Segment Open

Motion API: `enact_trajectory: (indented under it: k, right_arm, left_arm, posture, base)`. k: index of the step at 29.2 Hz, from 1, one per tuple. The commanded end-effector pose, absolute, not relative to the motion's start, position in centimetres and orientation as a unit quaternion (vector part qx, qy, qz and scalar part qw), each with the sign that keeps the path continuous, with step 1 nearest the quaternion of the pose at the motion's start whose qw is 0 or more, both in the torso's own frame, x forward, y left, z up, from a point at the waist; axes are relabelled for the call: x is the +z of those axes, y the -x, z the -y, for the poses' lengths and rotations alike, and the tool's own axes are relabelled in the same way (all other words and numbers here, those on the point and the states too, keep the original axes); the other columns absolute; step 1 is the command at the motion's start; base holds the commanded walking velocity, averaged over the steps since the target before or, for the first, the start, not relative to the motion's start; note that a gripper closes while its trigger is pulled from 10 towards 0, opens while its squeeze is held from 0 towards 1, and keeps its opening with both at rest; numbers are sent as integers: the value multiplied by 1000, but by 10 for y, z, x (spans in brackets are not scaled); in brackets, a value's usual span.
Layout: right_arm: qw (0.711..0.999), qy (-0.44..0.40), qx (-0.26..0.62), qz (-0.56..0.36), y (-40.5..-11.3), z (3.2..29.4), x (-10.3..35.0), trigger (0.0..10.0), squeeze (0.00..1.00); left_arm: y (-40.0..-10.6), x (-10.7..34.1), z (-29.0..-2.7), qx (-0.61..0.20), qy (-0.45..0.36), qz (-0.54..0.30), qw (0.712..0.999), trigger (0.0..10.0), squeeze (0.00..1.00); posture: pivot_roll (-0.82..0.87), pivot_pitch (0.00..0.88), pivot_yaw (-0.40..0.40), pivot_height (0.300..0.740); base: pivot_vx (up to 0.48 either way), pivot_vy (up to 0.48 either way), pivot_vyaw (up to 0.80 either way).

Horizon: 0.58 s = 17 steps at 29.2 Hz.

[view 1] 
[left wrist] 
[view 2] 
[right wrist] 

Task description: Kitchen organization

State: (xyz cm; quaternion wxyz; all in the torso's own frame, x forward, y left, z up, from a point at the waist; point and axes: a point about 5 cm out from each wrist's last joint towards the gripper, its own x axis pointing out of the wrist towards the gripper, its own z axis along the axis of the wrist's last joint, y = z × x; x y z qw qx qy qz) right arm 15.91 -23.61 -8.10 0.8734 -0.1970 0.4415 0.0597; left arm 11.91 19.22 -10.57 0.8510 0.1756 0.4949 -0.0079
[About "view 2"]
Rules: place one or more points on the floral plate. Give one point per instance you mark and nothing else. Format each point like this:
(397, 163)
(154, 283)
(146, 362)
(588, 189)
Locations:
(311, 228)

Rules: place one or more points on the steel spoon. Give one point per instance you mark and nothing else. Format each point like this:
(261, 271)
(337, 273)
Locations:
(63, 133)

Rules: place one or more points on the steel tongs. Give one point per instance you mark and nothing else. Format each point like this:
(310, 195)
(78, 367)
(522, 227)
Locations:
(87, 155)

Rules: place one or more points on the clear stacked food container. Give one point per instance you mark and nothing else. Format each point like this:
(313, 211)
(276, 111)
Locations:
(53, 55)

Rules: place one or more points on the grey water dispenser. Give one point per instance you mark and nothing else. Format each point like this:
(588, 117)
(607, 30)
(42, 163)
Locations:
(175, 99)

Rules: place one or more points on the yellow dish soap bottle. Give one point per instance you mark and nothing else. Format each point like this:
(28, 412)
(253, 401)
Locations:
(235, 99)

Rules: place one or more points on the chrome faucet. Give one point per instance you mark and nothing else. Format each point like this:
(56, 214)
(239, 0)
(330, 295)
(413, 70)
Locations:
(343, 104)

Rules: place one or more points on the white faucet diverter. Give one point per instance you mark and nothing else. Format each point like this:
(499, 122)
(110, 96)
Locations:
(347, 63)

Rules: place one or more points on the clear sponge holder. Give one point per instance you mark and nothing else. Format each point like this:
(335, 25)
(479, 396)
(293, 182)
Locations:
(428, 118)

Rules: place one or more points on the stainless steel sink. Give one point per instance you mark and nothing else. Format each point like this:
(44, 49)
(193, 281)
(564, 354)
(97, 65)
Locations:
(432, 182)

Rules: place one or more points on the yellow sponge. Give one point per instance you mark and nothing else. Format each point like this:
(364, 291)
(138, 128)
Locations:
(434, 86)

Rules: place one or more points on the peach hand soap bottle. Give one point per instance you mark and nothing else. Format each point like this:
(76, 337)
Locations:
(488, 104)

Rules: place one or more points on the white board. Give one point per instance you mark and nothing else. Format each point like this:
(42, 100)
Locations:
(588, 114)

Segment Closed

- **ACTION ITEM**
State how many lines of the listing include "clear", and nothing more.

- **TASK RESULT**
2